# Bagging and Random Forest Models

Using **ensemble methods** can greatly improve the results achieved with weak machine learning algorithms, also called **weak learners**. Ensemble methods achieve better performance by aggregating the results of many statistically independent models. This process averages out the errors and produces a final better prediction. 

In this lab you will work with a widely used ensemble method known as **bootstrap aggregating** or simply **bagging**. Bagging follows a simple procedure:
1. N learners (machine learning models) are defined. 
2. N subsamples of the training data are created by **Bernoulli sampling with replacement**.
3. The N learners are trained on the subsamples of the training data.
4. The ensemble is scored by averaging, or taking a majority vote, of the predictions from the N learners.

**Classification and regression tree models** are most typically used with bagging methods. The most common such algorithm is know as the **random forest**. The random forest method is highly scalable and generally produces good results, even for complex problems. 

Classification and regression trees tend to be robust to noise or outliers in the training data. This is true for the random forest algorithm as well. 

## Example: Iris dataset

As a first example you will use random forest to classify the species of iris flowers. 

As a first step, execute the code in the cell below to load the required packages to run the rest of this notebook. 

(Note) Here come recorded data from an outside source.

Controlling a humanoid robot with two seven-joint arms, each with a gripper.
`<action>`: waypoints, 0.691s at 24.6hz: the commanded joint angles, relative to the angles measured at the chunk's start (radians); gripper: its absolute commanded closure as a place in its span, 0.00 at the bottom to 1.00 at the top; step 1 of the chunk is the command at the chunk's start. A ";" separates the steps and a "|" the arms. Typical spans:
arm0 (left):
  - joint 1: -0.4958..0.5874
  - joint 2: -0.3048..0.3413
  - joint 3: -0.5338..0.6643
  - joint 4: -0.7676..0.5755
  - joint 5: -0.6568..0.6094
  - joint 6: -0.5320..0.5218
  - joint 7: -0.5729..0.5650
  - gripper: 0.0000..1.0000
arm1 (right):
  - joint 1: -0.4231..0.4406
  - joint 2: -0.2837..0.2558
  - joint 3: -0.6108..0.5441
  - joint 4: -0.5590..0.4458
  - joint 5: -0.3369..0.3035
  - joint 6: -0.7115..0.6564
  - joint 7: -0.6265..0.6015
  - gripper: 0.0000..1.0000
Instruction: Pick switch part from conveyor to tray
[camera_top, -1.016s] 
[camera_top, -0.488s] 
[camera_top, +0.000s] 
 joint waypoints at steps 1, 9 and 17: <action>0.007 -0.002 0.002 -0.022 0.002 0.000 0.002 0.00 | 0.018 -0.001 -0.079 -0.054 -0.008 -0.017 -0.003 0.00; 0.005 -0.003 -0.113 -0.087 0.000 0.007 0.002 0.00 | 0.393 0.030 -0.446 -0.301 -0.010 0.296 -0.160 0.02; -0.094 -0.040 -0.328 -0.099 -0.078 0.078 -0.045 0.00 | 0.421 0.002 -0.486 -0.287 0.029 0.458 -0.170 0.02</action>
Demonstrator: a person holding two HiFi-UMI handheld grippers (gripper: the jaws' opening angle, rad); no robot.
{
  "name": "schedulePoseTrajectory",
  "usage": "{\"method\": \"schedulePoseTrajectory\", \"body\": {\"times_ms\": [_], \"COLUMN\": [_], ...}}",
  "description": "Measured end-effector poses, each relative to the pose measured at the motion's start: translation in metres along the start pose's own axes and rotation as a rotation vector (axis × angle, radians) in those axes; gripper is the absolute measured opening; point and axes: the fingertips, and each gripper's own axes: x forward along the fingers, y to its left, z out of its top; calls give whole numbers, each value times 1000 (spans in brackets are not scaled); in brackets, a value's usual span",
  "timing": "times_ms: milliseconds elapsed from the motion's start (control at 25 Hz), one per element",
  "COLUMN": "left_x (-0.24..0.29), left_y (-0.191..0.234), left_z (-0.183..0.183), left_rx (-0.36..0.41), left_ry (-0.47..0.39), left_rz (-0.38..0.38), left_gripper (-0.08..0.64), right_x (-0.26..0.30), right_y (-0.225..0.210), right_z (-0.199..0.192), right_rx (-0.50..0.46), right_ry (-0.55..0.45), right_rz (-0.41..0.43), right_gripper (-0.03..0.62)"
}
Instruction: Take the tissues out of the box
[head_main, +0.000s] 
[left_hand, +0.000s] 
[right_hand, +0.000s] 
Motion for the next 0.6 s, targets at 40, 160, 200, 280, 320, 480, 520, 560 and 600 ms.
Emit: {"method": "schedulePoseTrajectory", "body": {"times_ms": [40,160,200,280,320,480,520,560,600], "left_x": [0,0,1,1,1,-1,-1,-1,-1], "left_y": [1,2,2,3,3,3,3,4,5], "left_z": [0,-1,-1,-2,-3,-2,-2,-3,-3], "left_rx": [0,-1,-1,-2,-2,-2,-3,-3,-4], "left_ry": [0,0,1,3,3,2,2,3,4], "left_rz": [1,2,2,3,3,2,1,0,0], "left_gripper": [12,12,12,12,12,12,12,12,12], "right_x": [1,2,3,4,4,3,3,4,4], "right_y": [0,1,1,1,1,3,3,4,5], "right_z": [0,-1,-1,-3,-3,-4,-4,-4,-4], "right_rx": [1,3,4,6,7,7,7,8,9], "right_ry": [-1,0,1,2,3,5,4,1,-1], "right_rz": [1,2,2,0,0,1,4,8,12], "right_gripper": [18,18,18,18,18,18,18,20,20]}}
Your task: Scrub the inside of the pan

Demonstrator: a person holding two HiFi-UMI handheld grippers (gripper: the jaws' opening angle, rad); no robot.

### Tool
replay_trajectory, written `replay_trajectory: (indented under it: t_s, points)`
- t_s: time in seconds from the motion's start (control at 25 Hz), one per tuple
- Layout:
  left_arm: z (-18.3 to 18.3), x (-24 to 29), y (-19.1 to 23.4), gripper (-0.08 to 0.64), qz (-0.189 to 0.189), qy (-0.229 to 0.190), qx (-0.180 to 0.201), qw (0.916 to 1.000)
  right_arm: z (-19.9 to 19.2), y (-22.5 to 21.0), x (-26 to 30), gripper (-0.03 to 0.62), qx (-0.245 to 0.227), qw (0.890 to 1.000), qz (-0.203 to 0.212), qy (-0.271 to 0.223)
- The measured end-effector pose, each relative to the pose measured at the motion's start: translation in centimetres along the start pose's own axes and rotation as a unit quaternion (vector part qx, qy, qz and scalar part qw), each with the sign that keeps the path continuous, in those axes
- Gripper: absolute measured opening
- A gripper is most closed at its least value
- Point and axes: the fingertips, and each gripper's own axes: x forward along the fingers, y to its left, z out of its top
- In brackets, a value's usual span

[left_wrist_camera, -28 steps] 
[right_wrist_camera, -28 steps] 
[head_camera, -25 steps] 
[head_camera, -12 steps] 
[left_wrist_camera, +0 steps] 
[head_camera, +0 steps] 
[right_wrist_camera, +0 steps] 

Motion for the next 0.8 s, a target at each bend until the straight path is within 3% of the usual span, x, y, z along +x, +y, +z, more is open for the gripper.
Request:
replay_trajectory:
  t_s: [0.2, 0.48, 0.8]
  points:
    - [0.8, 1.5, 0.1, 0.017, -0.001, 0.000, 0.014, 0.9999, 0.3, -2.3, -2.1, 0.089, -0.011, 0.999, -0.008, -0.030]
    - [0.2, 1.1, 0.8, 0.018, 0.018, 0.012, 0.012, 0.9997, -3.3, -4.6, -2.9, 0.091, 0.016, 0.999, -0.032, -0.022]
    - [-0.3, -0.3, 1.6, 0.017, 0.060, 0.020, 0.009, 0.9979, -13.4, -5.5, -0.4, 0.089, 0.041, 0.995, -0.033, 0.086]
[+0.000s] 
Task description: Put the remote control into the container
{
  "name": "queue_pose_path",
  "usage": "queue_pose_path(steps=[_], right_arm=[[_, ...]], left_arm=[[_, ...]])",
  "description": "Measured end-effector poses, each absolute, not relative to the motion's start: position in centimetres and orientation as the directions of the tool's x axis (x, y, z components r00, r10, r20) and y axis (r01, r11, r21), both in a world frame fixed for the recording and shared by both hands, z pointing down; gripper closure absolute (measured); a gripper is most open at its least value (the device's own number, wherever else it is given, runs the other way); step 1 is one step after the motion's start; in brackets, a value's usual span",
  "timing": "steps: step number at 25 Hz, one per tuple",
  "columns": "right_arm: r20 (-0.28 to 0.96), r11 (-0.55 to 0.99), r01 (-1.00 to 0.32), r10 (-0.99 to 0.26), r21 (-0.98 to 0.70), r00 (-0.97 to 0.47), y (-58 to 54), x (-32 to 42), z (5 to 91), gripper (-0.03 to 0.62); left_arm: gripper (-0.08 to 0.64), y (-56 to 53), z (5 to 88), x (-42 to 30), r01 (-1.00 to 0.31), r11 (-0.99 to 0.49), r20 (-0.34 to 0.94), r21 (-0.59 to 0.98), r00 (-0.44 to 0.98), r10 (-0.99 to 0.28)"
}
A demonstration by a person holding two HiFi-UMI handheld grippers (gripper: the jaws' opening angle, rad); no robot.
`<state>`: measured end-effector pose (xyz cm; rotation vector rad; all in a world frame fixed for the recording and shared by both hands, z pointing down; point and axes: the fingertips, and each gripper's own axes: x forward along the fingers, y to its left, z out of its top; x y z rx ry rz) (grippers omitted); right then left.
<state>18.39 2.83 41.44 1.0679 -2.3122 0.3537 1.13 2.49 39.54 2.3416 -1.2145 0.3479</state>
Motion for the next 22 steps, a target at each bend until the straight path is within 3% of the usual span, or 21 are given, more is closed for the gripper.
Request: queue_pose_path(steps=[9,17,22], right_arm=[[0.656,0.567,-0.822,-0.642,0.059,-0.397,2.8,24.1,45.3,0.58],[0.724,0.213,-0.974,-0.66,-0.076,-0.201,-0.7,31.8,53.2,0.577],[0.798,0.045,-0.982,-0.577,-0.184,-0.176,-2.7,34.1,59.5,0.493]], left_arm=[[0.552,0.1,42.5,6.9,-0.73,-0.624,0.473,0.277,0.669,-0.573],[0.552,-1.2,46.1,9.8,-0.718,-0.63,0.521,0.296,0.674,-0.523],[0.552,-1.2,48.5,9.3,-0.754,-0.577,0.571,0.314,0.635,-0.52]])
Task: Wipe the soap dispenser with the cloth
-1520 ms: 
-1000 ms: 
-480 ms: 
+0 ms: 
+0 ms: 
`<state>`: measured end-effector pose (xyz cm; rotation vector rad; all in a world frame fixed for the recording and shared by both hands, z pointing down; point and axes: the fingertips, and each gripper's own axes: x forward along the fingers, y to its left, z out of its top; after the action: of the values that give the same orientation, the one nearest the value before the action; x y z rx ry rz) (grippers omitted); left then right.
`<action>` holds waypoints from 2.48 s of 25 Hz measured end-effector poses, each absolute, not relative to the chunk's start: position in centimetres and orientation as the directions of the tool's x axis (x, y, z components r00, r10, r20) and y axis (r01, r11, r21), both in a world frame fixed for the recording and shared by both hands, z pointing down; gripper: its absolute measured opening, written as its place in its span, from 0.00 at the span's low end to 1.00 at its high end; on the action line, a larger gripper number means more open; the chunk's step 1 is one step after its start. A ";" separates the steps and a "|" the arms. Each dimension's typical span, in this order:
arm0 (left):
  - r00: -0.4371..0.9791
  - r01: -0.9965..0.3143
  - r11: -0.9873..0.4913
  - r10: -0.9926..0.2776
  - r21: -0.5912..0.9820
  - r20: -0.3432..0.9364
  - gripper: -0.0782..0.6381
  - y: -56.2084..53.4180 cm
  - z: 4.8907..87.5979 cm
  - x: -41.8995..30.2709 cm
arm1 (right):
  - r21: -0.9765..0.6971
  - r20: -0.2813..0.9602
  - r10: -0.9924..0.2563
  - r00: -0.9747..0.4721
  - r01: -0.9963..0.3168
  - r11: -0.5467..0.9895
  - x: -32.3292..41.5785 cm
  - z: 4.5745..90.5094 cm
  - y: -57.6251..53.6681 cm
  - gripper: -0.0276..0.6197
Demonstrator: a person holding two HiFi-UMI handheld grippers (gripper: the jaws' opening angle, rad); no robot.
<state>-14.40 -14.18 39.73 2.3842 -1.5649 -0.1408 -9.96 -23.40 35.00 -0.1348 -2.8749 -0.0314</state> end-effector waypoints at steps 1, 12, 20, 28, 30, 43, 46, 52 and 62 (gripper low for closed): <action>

> **Note:** If you are running in Azure Notebooks, make sure that you run the code in the `setup.ipynb` notebook at the start of you session to ensure your environment is correctly configured. 

In [1]:
## Import packages ggplot2, gridExtra, repr, dplyr, caret, randomForest, MLmetrics


# Set the initial plot area dimensions
options(repr.plot.width=4, repr.plot.height=4) 

The code in the cell below displays the head of the data frame and plots all pairwise combinations of the features with the species of the iris flower in colors. Use and finish this code and examine the results. 

In [2]:
single_plot = function(df, colx, coly){
    ggplot(df, aes_string(colx,coly)) +
          geom_point(aes(color = factor(df$Species)), alpha = 0.4)
}

plot_iris = function(df){
    options(repr.plot.width=8, repr.plot.height=5)
    grid.arrange(
        single_plot(df, 'Sepal.Length', 'Sepal.Width'),
        single_plot(df, 'Sepal.Length', 'Petal.Length'),
        single_plot(df, 'Petal.Length', 'Petal.Width'),
        single_plot(df, 'Sepal.Width', 'Petal.Length'),
        nrow = 2)
}

# inspect the iris dataset, this data is already available

# now plot the iris data with the plot_iris() function


You can see that Setosa (in blue) is well separated from the other two categories. The Versicolor (in orange) and the Virginica (in green) show considerable overlap. The question is how well our classifier will separate these categories. 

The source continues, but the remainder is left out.